Patenti facili agli stranieri, smantellata la banda criminale

Blitz di questura e polizia di Roma: il cuore della truffa era a Salerno.

Una telecamera nascosta e un auricolare per suggerire le risposte giuste ai candidati che pagavano. Molti degli stranieri non parlavano nemmeno italiano. Scoperchiato anche un giro di marche da bollo false. Tra gli indagati anche un militare

Un'associazione a delinquere composta da almeno 22 persone, capace di garantire patenti facili agli stranieri che a stento parlavano italiano, è stata smantellata dall'indagine condotta dalla Procura di Roma. Scoperto anche un giro di marche da bollo false ed arrestato per peculato un dipendente della Motorizzazione civile di Roma. In manette anche un altro cittadino capitolino, con l'accusa di riciclaggio di valori bollati rubati negli archivi della Motorizzazione e rivenduti ad alcune autoscuole della capitale. Il blitz ha portato all'emissione di quindici ordinanze cautelari, notificate dagli agenti della squadra mobile. Nel mirino anche cinque cittadini campani, quattro della provincia di Salerno e uno del napoletano.

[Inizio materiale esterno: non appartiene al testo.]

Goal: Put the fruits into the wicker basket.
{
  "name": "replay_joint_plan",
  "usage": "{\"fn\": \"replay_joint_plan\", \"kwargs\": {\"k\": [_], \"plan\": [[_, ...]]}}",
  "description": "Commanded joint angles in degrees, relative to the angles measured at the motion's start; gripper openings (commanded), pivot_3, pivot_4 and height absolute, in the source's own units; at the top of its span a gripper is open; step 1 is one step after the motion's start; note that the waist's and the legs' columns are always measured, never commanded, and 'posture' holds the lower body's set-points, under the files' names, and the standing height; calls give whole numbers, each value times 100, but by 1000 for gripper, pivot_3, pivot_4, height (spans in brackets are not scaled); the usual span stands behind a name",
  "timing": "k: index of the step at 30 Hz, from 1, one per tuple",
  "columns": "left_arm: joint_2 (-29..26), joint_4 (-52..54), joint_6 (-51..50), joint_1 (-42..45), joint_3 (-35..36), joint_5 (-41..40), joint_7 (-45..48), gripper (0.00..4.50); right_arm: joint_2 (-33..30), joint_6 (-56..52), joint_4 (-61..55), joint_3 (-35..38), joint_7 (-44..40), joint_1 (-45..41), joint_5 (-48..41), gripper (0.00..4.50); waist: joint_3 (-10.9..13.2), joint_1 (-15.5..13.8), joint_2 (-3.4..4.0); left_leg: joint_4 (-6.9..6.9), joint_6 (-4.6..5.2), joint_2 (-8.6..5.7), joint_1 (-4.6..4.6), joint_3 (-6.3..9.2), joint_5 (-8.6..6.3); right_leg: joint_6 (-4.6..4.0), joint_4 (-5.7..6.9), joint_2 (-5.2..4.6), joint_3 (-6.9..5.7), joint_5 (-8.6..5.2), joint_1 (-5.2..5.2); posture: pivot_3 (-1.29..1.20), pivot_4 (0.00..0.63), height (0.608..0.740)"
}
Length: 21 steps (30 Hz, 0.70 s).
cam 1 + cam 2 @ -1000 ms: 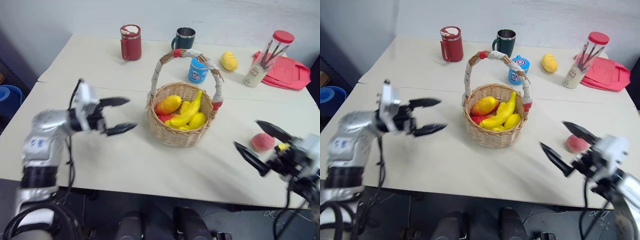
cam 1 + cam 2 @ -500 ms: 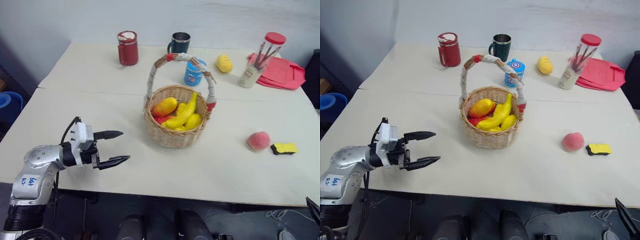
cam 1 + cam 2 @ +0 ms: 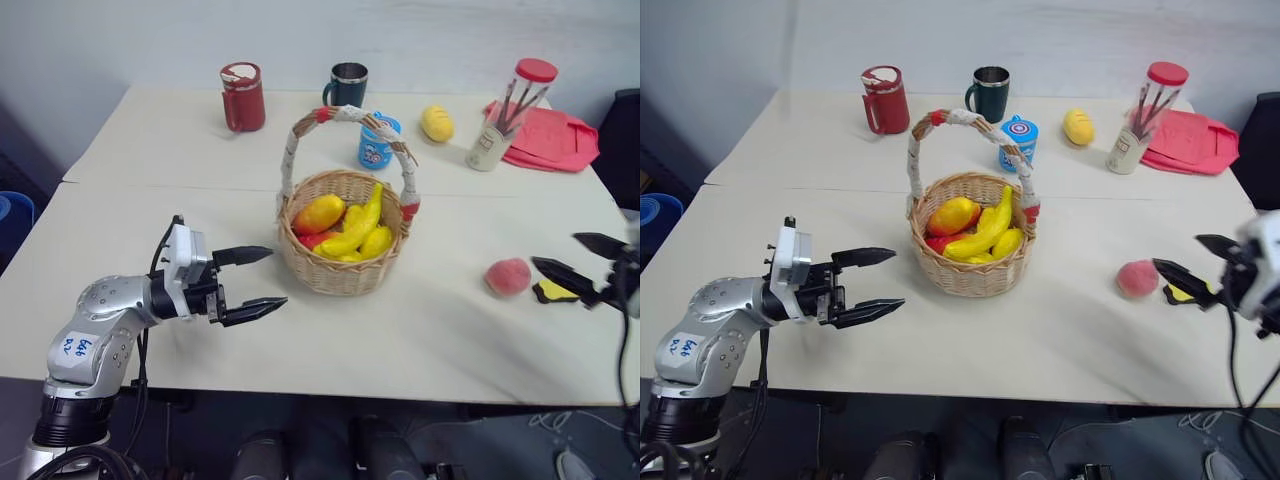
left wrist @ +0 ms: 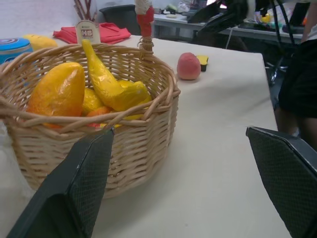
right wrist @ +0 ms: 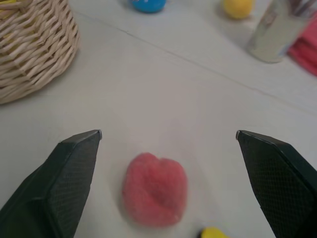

Gli indagati sono ritenuti responsabili, a vario titolo, di associazione a delinquere ramificata sul territorio nazionale e finalizzata alla commissione di una serie indeterminata di delitti tra i quali il fraudolento conseguimento di titoli abilitativi alla guida, mediante l’uso di congegni elettronici, falsità ideologica in atti pubblici, truffa, riciclaggio oltre alla falsificazione e messa in circolazione di valori in bollo per consentire a cittadini stranieri (per lo più africani e asiatici) di conseguire la patente e riciclare le marche da bollo. Al lavoro gli agenti della Mobile di Roma in collaborazione con i colleghi di Salerno e Cosenza. 

Coinvolte una quindicina di autoscuole, che secondo l'accusa - attraverso un tariffario che andava dai 2mila ai 3500 euro - vendevano patenti di categoria B e per mezzi pesanti. Gli agenti hanno ricostruito il sofisticato meccanismo che prevedeva il suggerimento delle risposte "vero/falso" tramite telefoni cellulari con videocamera e auricolare wireless ben nascosti forniti ai candidati dalle stesse scuole guida. Bastava pagare e si superava l'esame. 

Le indagini, partite nel marzo 2017 da un semplice controllo amministrativo ad un'agenzia di pratiche auto di Roma che ha portato all'arresto del titolare perché scoperto con oltre mille marche da bollo di illecita provenienza, hanno ricostruito il giro d'affari illegale che andava ben oltre la capitale. A capo dell'organizzazione che gestiva la vendita delle patenti c'erano infatti alcuni salernitani.

Secondo procura e questura, il core business era di stanza in Cilento: arrestati due uomini, di 44 e 47 anni, ritenuti i promotori e i capi, oltre a due donne che ora si trovano ai domiciliari e che avrebbero ricoperto il ruolo di "suggeritore" ai candidati durante le prove d'esame. Nel mirino anche un 33enne, che si occupava di installare sugli aspiranti guidatori gli strumenti tecnici necessari, ed un 35enne di Portici, militare.

Per la procura capitolina l'organizzazione da Salerno si espandeva poi in trasferta sino a Roma ed in Calabria, portando al seguito i loro kit per gli  esami, mettendo a disposizione delle autoscuole degli altri associati tutti i dispositivi elettronici necessari per consentire ai candidati il conseguimento delle patenti con l'inganno. I sofisticati equipaggiamenti elettronici sono stati sequestrati dagli agenti della squadra mobile. Coinvolta, inoltre, anche un'autoscuola della provincia di Salerno. Otto le persone finite in carcere - fra cui anche a Fuorni - e sette ai domiciliari.